Those of you who are regular readers of diet and diabetic forums will be familiar with the ranting of a barely literate dietician. I have always put the illiteracy down to the possibility that English may not be her native language. Although the ranting is enormously amusing it may be a cause of confusion to newly diagnosed diabetics - the dietician has repeatedly insisted over many years of the possibility of scurvy, osteoporosis, constipation, etc, from following a low-carb diet. It is interesting to try to find what is missing in following a low carb diet. Perhaps the simplest way of doing this is to consider identical meals (identical in both portions and meat/fish etc) over a day in which the high-carb food type (potato, pasta rice, bread, fruit, etc) is replaced by a low-carb food type (or more likely a combination of low-carb food types). An example of such an analysis is provided by the following link
In the following example 100g of new potatoes boiled in unsalted water is replaced with 100g of broccoli boiled in unsalted water. Table 1 indicates the vitamin and mineral content for some of the more important dietary elements. It can be seen that broccoli in 13 out of 18 of the important dietary elements has a greater or equal amount of the element.
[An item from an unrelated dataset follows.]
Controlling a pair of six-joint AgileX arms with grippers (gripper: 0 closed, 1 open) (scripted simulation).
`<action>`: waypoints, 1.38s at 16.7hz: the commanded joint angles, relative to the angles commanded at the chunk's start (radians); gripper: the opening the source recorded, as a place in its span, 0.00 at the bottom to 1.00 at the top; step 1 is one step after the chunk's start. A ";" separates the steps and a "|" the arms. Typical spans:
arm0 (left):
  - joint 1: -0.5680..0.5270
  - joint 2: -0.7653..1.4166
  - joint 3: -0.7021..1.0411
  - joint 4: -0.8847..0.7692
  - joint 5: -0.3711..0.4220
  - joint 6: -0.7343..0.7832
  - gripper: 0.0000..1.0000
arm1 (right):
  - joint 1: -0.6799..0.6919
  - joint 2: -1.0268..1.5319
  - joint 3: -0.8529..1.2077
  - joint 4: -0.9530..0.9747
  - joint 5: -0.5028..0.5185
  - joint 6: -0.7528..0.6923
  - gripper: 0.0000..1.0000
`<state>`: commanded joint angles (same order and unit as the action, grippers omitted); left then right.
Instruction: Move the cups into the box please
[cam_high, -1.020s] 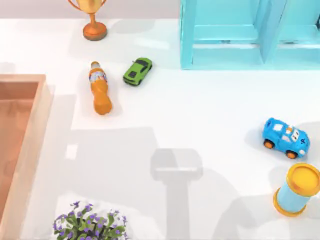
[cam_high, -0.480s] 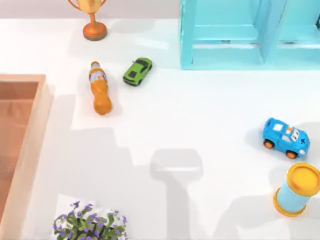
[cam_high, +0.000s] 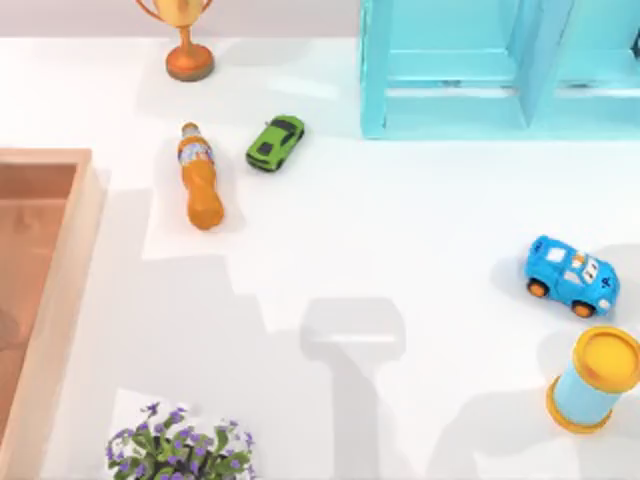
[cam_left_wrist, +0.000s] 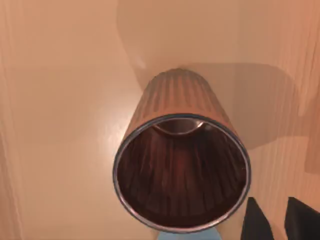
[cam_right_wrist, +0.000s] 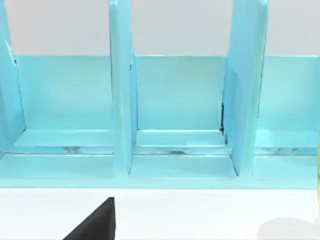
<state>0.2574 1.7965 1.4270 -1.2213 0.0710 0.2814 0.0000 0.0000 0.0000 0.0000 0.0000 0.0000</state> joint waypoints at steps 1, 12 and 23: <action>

In those instances where potato has a greater or equal amount of the dietary element (vitamin B1, vitamin B6, potassium and selenium) the deficit in dietary element is easily made up with side-dishes made up of combinations of one or more of celery, courgette, radish, cauliflower, or mushroom.
It is interesting to consider the possibility of scurvy, osteoporosis, and constipation.
Table 1 Potato versus Broccoli
broccoli contains almost 5 times as much vitamin C as potato
broccoli contains 8 times as much calcium as potato
broccoli contains almost 2.5 as much dietary fibre as potato
Unless an increase in vitamin C, calcium and dietary fibre increases the respective possibility of scurvy, osteoporosis, and constipation, it seems reasonable to conclude that the replacement of potato by broccoli (or numerous other nutrient rich vegetables) provides a viable dietary strategy for the diabetic and the illiterate ranting of the said dietician can safely be ignored.